Pero no me quito el pijama, la mascarilla, los pases de hidroalcohol en el teclado (aunque olvido el corporativo y las llaves). Hay seis pacientes nuevos esperando a ser vistos en sus casas y tenemos que romper el hielo: empezamos por la mujer que fue cuatro veces negativa.
En la parte alta de la curva no me lo he pensado con las urgencias. Es fácil disociarse cuando un problema se desboca, olvidarse de sí mismo, reunir la furia necesaria, la visión en túnel. Ahora toca atender también a los que languidecen en una franja intermedia y ahí remoloneo. Están en un sí pero no. Lejos del epicentro pero dentro del campo magnético. Sufren despacio, se duelen, el marcador de su tiempo baja.
Comparto con las psicólogas de la UCA los quebraderos de una paciente alcohólica y sienten lo mismo que yo. Hay que verla cuanto antes. En el Centro de día la frenaban con el grupo, la ubicaban, lograban un mayor compromiso. Ahora somos un satélite de su sufrimiento. Muchos pacientes no se conforman ya con la voz al teléfono y los conflictos sangran, las emociones se desmadejan.
Bajo a las ocho para nutrirme de la luz horizontal.
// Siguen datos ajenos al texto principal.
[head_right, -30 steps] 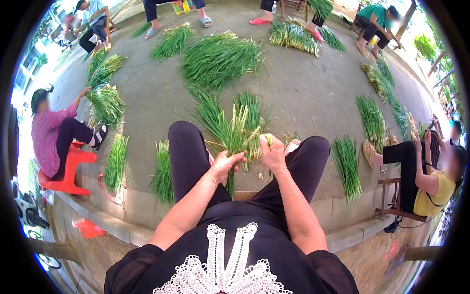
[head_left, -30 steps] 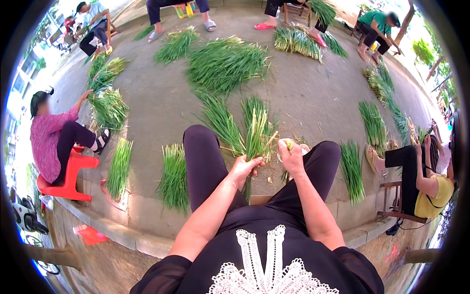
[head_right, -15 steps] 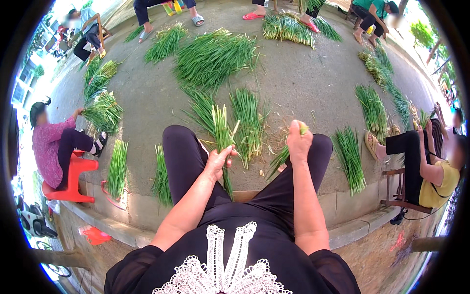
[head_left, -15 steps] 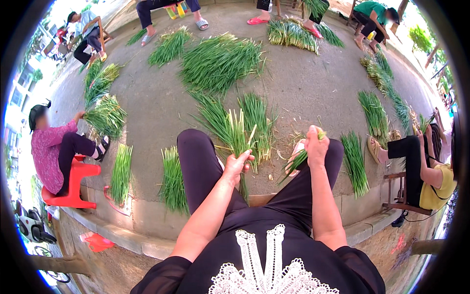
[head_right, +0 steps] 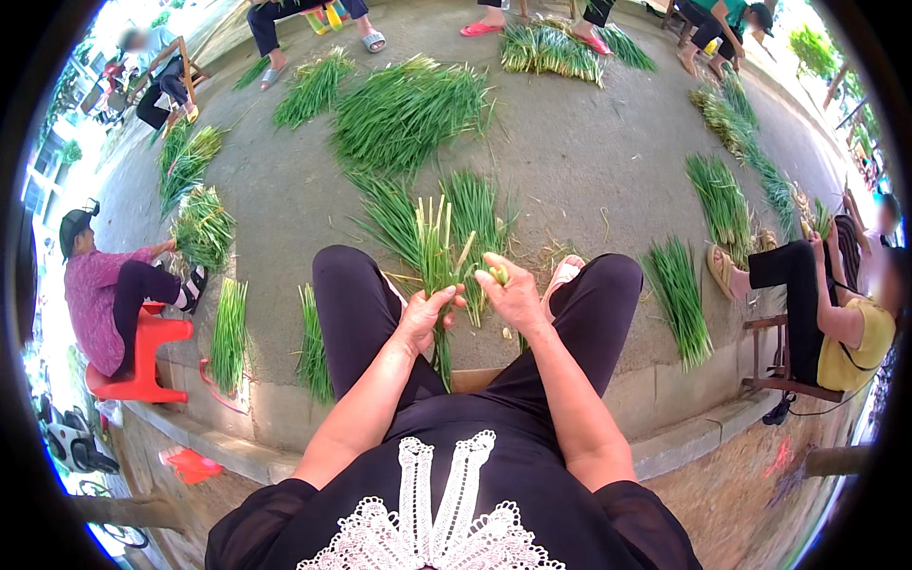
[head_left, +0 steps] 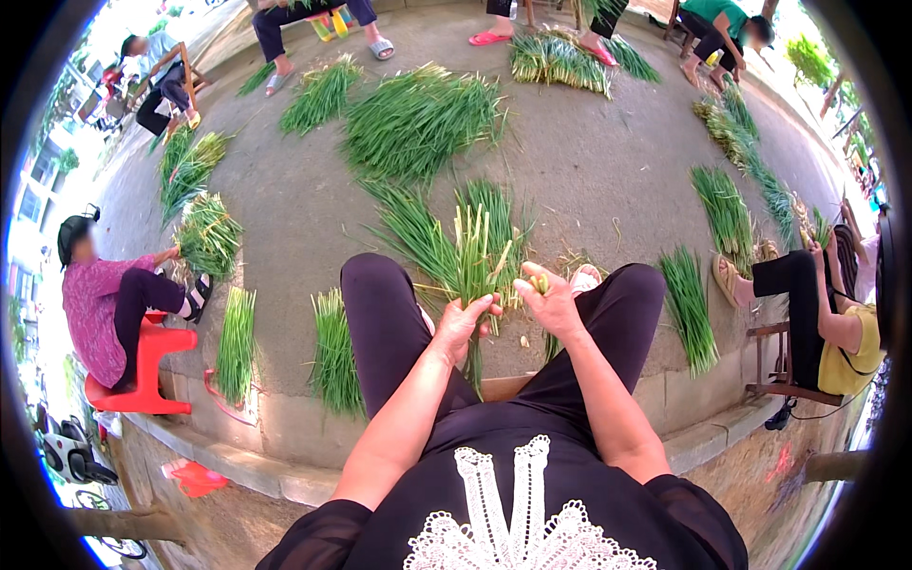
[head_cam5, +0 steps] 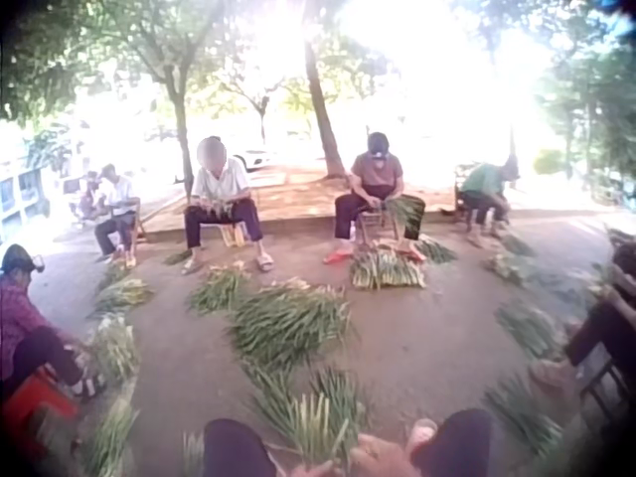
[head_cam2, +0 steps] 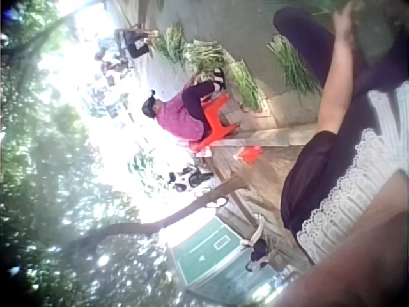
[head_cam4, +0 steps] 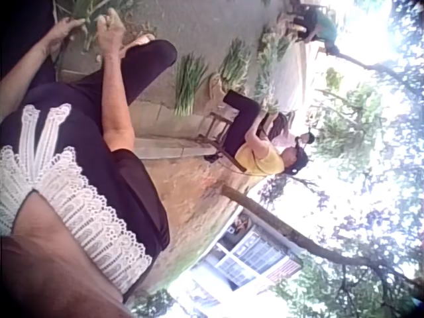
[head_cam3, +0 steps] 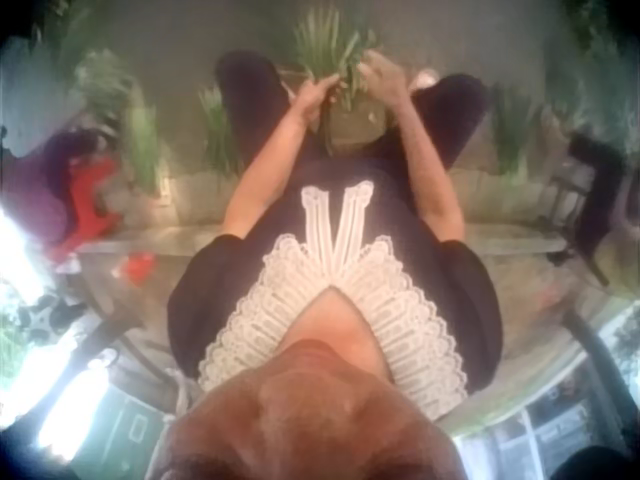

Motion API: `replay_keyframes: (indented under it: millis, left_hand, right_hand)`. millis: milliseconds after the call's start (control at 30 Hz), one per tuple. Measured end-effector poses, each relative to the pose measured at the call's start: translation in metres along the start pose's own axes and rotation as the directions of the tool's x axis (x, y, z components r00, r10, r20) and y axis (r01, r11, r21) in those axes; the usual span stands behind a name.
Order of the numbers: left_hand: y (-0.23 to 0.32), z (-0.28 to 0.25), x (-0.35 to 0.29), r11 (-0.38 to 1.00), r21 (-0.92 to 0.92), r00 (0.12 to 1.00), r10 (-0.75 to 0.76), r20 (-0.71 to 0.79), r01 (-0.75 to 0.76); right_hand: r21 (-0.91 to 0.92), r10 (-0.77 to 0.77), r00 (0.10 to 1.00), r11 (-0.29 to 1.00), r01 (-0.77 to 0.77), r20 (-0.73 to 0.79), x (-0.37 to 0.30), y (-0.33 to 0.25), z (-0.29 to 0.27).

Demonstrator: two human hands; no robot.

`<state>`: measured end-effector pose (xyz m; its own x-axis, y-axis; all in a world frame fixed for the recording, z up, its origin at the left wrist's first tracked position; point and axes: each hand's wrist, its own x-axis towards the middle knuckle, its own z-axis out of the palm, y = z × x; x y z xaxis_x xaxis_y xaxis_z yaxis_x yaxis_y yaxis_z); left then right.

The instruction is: The person sits on a stool and gathers stalks of green plants into bundles, securing each bundle by hand using a single stalk tied around the base.

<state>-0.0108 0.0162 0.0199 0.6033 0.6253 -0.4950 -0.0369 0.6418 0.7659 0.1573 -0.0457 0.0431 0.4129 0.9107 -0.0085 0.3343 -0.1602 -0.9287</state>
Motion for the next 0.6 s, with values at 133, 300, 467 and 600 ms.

El parque despide un olor ácido de césped cortado que nos cautiva y nos hace desfilar con paso nervioso. Entre la muchedumbre en chándal hay una tipa que fotografía a su novio mientras abraza un árbol, otra dirige su móvil a la floración de los almendros. Yo arponeo el momento en que una luna tímida se dibuja en la tarde gandula e intento desentrañar el tiempo en que vivo, si está gastado o es de estreno.